Resensi Novel "Hati Yang Damai"


Hatiku yang Damai

 N.H.Dini

N.H. Dini merupakan salah satu sastrawan wanita yang terpopuler di kancah Sastra Indonesia, beliau yang bernama asli Nurhayati Sri Hardini Siti Nukatin selain sebagai sastrawan, ia dikenal juga sebagai novelis.

N.H. Dini ini sudah banyak melahirkan karya sastra yang semuanya menarik untuk dibaca. Salah satunya adalah novel yang berjudul "Hati yang Damai” yang diciptakannya pada tahun 1960. Novel yang berjudul “Hati yang Damai” karya Nh. Dini ini termasuk karya sastra angkatan 1950-an.

Adapun ciri-ciri karya sastra angkatan 1950-an, sebagai berikut :
  • Tidak terdapat sisipan cerita sehingga alurnya padat.
  • Cerita perang mulai berkurang dan banyak pertentangan politik.
  • Menggambarkan kehidupan masyarakat sehari hari.
  • Kehidupan pedesaan dan daerah mulai digarap.
 Dalam penyusunan novel ini, layaknya ciri-ciri di atas, tidak ada alur cerita peperangan dan ceritanya menggambarkan kehidupan sehari-hari. Kegelisahan dan kebimbangan seorang istri yang jauh dari suaminya inilah yang masuk dalam cerita kehidupan sehari-hari.

Dalam kehidupan nyata, tentunya banyak seorang istri yang ditinggal suaminya pergi jauh karena pekerjaan yang mengharuskannya meninggalkan rumah untuk beberapa waktu, seperti Waji seorang suami yang berkerja sebagai tantara militer angkatan udara.

Dari novel “Hati yang Damai” ini dapat kita lihat dari konflik yang ada di dalamnya bahwa novel ini memiliki tema yaitu penyimpangan seorang istri. Istri dalam novel ini adalah Dati yang jauh dari suaminya yaitu Wija yang bekerja sebagai tentara militer angkatan udara.

Pernikahan yang dialami oleh Dati dan Wija dalam novel ini diuji saat Wija pergi bertugas dalam beberapa waktu dan menyebabkan ketidakpastian bagi sosok Dati akan kepulangan suaminya, Wija, sehingga ia seringkali resah dan memiliki sebuah pertanyaan dalam dirinya. Akan kembalikah dia?

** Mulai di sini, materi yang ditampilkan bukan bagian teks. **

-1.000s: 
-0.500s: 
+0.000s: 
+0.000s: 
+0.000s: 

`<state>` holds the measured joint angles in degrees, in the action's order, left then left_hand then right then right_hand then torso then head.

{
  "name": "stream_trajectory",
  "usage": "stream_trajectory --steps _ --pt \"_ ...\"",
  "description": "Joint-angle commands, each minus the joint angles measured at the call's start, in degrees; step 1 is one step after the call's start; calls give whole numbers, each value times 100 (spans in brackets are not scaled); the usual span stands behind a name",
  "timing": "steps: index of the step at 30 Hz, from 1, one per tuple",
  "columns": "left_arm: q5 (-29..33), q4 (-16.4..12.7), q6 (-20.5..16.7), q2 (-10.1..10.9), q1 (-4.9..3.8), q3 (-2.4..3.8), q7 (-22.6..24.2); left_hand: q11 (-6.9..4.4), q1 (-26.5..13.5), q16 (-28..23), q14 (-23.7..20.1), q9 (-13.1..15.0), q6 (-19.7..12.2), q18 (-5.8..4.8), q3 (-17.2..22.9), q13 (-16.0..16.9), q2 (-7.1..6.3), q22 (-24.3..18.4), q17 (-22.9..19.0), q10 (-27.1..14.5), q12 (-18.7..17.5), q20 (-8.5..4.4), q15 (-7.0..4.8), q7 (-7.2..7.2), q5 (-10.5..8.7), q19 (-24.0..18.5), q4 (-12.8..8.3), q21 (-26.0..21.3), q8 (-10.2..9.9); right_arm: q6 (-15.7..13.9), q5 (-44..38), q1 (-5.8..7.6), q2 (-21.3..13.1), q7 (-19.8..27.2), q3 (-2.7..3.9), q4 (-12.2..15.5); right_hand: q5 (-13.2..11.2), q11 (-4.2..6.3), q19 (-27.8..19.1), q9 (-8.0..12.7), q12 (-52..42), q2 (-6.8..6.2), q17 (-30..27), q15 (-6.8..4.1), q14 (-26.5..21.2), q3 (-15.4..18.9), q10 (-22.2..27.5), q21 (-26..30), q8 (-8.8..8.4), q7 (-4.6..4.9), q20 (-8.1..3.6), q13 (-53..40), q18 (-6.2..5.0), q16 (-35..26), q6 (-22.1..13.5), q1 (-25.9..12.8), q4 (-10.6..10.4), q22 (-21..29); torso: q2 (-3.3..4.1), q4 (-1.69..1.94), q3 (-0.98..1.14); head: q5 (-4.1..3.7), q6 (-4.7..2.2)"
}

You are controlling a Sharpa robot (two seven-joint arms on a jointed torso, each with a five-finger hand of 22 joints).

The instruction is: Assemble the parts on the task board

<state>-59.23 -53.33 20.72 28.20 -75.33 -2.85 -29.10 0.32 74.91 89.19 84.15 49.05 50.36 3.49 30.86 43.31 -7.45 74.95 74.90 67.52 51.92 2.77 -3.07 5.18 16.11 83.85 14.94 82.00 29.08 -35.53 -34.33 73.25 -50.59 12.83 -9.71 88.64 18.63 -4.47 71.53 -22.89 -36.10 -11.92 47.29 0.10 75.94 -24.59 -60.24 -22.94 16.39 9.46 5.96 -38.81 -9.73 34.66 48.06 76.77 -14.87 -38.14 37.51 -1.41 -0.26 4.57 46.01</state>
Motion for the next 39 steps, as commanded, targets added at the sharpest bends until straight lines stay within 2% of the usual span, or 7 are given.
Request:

Dengan perasaan ketidakpastian itu, muncullah seorang lelaki yang pernah mengisi hatinya dulu dan Dati masih menyimpan perasaan kepada lelaki itu yaitu Sidik. Muncul juga Nardi seorang yang juga pernah mencintai Dati dulu. Dia datang bukan ingin merebut Dati dari suaminya yaitu Wija. Tapi, Nardi dating untuk mengingatkan

Dati untuk tidak mengkhianati Wija seperti pada kutipan berikut. ”Aku menjadi dewasa oleh waktu dan lingkunganku, Dati. Kau tidak perlu takut kepadaku. Aku dulu pernah mengguncangkan kepercayaanmu. Aku minta maaf, aku tidak malu sekarang untuk minta maaf. Tapi aku rasa memang lebih baik begitu. Kau kini menjadi istri Wija. Dia orang baik, kau tidak patut mengkhianatinya.” (Hati yang Damai, hlm. 56).

Klimaks dari cerita dalam novel ini terjadi saat Dati bersama Sidik, pada saat itu Nardi hadir mengantar Wija kembali ke rumahnya. Saat di mana ketiga lelaki yang mencintai Dati berada dalam satu ruangan dengan Dati. Cerita ini berakhir dengan keyakinan Dati akan cintanya kepada Wija. Kata-kata Wija yang menyentuh ialah pada kutipan berikut.

”Aku tahu kau masih mencintainya. Tapi aku juga tahu bahwa mencintai itu memang mudah. Untuk saling mengerti itu yang sukar.” (Hati yang Damai, hlm. 75) ”Aku berjanji akan kembali, Dati. Kini aku kembali. Kepada siapa aku harus datang? Aku tidak memiliki siapa pun selain kau dan anak-anakmu.” (Hati yang Damai, hlm. 76).

 Alur cerita dalam novel ini begitu menarik dan mampu menjadi cerminan kita untuk kehidupan yang lebih baik. Adapun beberapa amanat dalam novel ini, sebagai berikut:
  • Keyakinan pada diri kita untuk setia apapun gangguan yang datang pasti dapat teratasi.
  •  Hendaknya kita bersabar dan tabah menghadapi persoalan hidup dan memandang hanya dari sisi buruknya saja.